Louis smiled again, apparently enjoying the Musketeer's astonishment. "Forgive me. It was not my intention to startle you so. Of course, I know that you are not my father, but it has occurred to me that you have often treated me as such. For as long as I can remember, you have looked out for me. I even remember you coming to my room once as a small child. You thought I was asleep, and you stood there for a long time watching me."

D'Artagnan was immediately uncomfortable with this revelation, and he lowered his eyes to the floor, recalling those long ago nights when he would sneak unnoticed into the child's room to simply gaze at him, marveling at the life he and Anne had created together, and lamenting that the only way he could be a part of that life was in a subservient way. He had visited him many more times than just the one, but he had been unaware that Louis had been awake that time.

"I knew that you were watching over me," Louis continued. "Protecting me as you did my entire life. And now you protect him."

The words were spoken harshly, and D'Artagnan felt a twinge of guilt. "He is now the king."

Louis waved away the statement with a flick of his hand. "I know. I told no one about you being there that night, for I am certain my father would not have approved you coming to my chamber without his permission. What I am trying to say is that I always felt safe with you in the palace, D'Artagnan. You went above and beyond the call of duty to assure my safety, and I took that for granted. I remember other things, too, the way you would speak to me in ways that a father might, and the way you sought to council me, even when I was not willing to hear it. And I remember the last day, just before I was taken away. There were tears in your eyes as you looked at me. I noticed it even then, but could not imagine why. Now, I understand. It hurt you to see me placed in the mask and taken to the Bastille."

"It hurt me deeply to see that done to you." He averted his eyes and shook his head, slowly in regret. "I wish there had been some other way . . . "

"I could not understand it at the time. But now, after the past two months of confinement and many hours in which to think, I realize that you have always cared deeply for me. You dedicated every aspect of your life to watching over me and protecting me, and I never once felt gratitude for the sacrifices you made. Until now. You kept your word to have me removed from the mask and from the Bastille. Aramis told me that you were responsible for me being allowed in the courtyard unattended, and for that I am very thankful."

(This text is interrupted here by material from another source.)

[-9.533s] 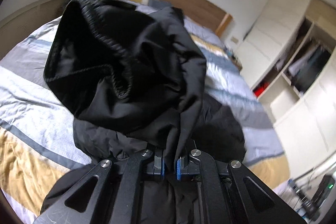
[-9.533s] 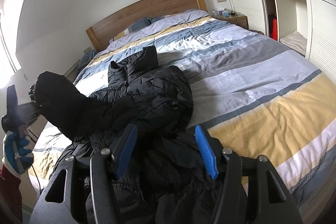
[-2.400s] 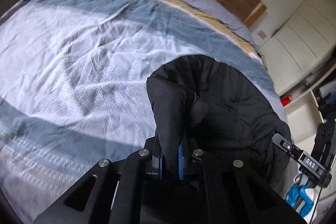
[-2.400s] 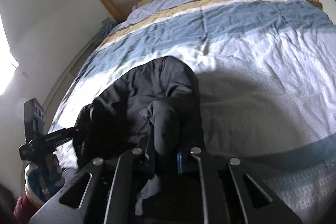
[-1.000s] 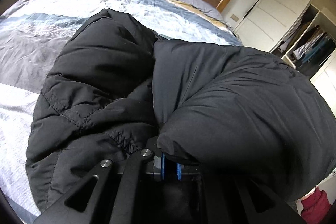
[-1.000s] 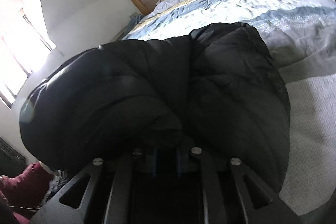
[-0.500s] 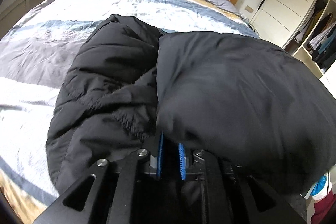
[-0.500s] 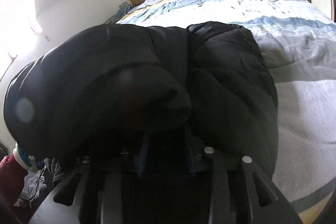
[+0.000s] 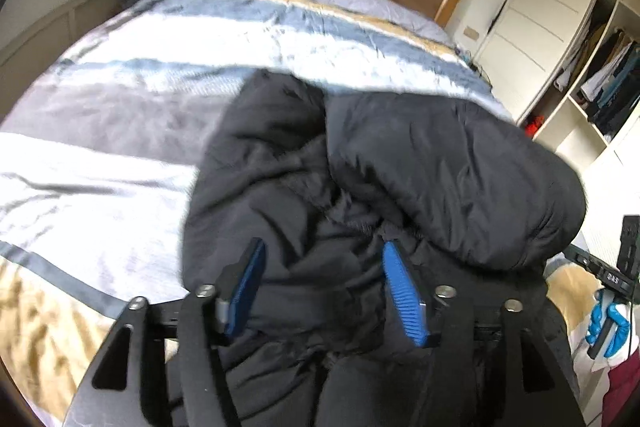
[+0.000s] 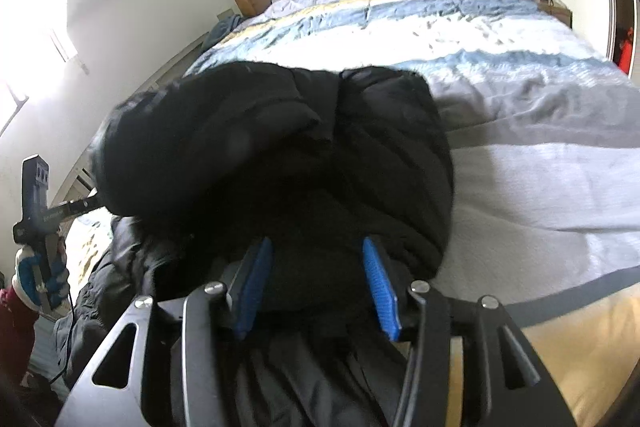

"Are you comfortable, your majesty? Is there anything that you need?"

"I am no longer king, yet you do me the honor of referring to me as 'your majesty'."

"You are still royalty, whether or not you sit on the throne."

Again, there was that single nod of affirmation. "The one thing I want is the one thing you will not give me, and so there is no point in asking for it," he replied with a trace of bitterness in his voice. He paused briefly, then continued, "To answer your first question, I am as comfortable as I can be while being imprisoned. I have nice rooms, a soft bed, a lovely garden, many books to read, and plenty to eat. But I am lonely, D'Artagnan. I am accustomed to having many people around me, but here there is no one to talk to, except when my mother comes to visit."

"Sire, you must understand –"

Louis raised his hand, cutting him off. "I know. No one must see my face except Herve and his wife, and he is unable to speak to me. I had his tongue cut out, you know. He hates me for that. I see it in his eyes every time he opens my door. And Marie. She hates me just as much for what I did to her husband. How easy it was for me to issue that order!" Slowly, Louis walked back to the window and gazed longing toward the distant rolling green hills that lay beyond the walls of his domain. "This is the first time I have physically seen the result of the punishments that I levied on others. Punishments were always ordered, and then I put them out of my mind. But here, I see it and am reminded of it every day. He will live without his tongue for the rest of his life. I cannot imagine such a thing. And I will live without the power I once had." He sighed, heavily. "Some days, I am glad I am no longer king and no longer have the responsibilities. Other days, I miss the life that I once had. I miss the parties and the women. That is the hardest part."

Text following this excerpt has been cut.